"The Curious Case of Benjamin Button" is a great film. It's beautiful, epic and novelistic in its completeness. The film is about the living of life and the understanding of death. And it's all about love.
It's films like "Button" that have me sitting in the darkened theater holding my breath: 20 or so minutes in I realize the film is trying for greatness and achieving it. I realize I'm watching something that is trying to be more than a moneymaking endeavor. It is trying to be unique and new. Every camera angle is well-placed, the actors seem real, the locations and attention to detail is perfect.

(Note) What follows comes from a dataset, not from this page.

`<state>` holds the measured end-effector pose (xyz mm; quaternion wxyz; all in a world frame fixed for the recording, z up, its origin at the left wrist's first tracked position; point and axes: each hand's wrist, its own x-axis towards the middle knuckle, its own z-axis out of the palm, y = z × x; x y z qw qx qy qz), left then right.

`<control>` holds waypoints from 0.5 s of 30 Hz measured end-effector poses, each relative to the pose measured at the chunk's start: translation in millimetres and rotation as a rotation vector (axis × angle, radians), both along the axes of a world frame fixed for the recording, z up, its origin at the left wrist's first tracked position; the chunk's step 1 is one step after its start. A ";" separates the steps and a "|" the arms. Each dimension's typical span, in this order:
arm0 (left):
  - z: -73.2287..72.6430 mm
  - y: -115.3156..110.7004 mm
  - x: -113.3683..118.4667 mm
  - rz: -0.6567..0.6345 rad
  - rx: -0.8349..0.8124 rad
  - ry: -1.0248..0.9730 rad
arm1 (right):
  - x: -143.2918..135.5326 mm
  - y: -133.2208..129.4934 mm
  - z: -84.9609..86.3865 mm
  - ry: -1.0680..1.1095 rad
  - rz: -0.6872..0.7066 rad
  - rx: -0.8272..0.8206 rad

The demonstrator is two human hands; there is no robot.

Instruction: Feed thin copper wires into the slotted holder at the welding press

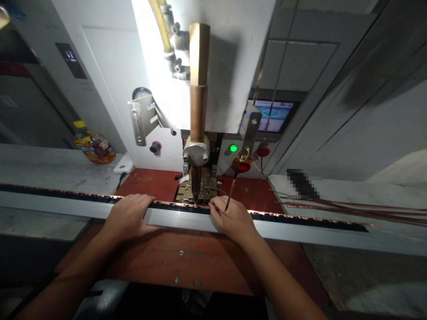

To put it too simply, it's truly interesting. I hold my breath because the filmmaker's eventual success will allow more films of such lofty goals to be made, and that will enrich us all.
Most interesting about "Button" is that no one aspect of the film overpowered the rest. The film is not great because of a single actor's performance or the production design, but because of the film's entirety. All the components of the film came together in a perfect storm.
A great producer, Kathleen Kennedy ("E.T.," "The Color Purple," "Jurassic Park," "Indiana Jones"), who has earned more box office dollars than any producer in history, joins with a great writer, Eric Roth ("Forrest Gump"), who is an Oscar-winning screenwriter, to adapt a short story by one of America's greatest writers, F. Scott Fitzgerald. She hires a great director, David Fincher ("Se7en," "The Game," "Fight Club"), and two of the biggest movies stars, Brad Pitt and Cate Blanchett. Such a stable of highly paid talent can certainly fail: It's the stuff of books and legends, but without such big budget risks we'd never get the classics.
"The Curious Case of Benjamin Button" is taken from a short story by Fitzgerald. It's a "curious" case of a boy (Brad Pitt) who ages in reverse. At birth his little legs and hands have arthritis, he's almost blind from cataracts, and his skin is wrinkled and aged. Abandoned on the steps of an old folks home, a barren caretaker Queenie (Taraji P. Henson) takes in the boy and raises him as her own, no matter his differences.
As he starts to grow he turns into a little old man who fits in well with the home's elderly clients. He learns about death, caring for others and the hardships that life brings. His only contact with people his own age is Daisy (Cate Blanchett), a granddaughter of one of the home's residents. As he watches her grow, and she learns to see the inner Benjamin, they fall in love. But until they get closer in age, Benjamin must go on with his life.
"You never know what's coming at you," Queenie tells the young Benjamin. Life isn't easy or hard, it just is. He'll find love and sex and war. He'll have adventures and hardships. He'll make great friends and see great things. And he will know he's racing to his death.
Of all the questions about the plot — that he ages in reverse — one is not often asked: How would you live your life if aging in reverse offered you a guarantee of the time of your death? As we grow old and infirm, we know that we'll need to account for our care, for our well-being, but by growing younger, we'd know when the end would come. So if you knew the approximate date of your death, would you lead your life differently? Would you still covet the grand material things?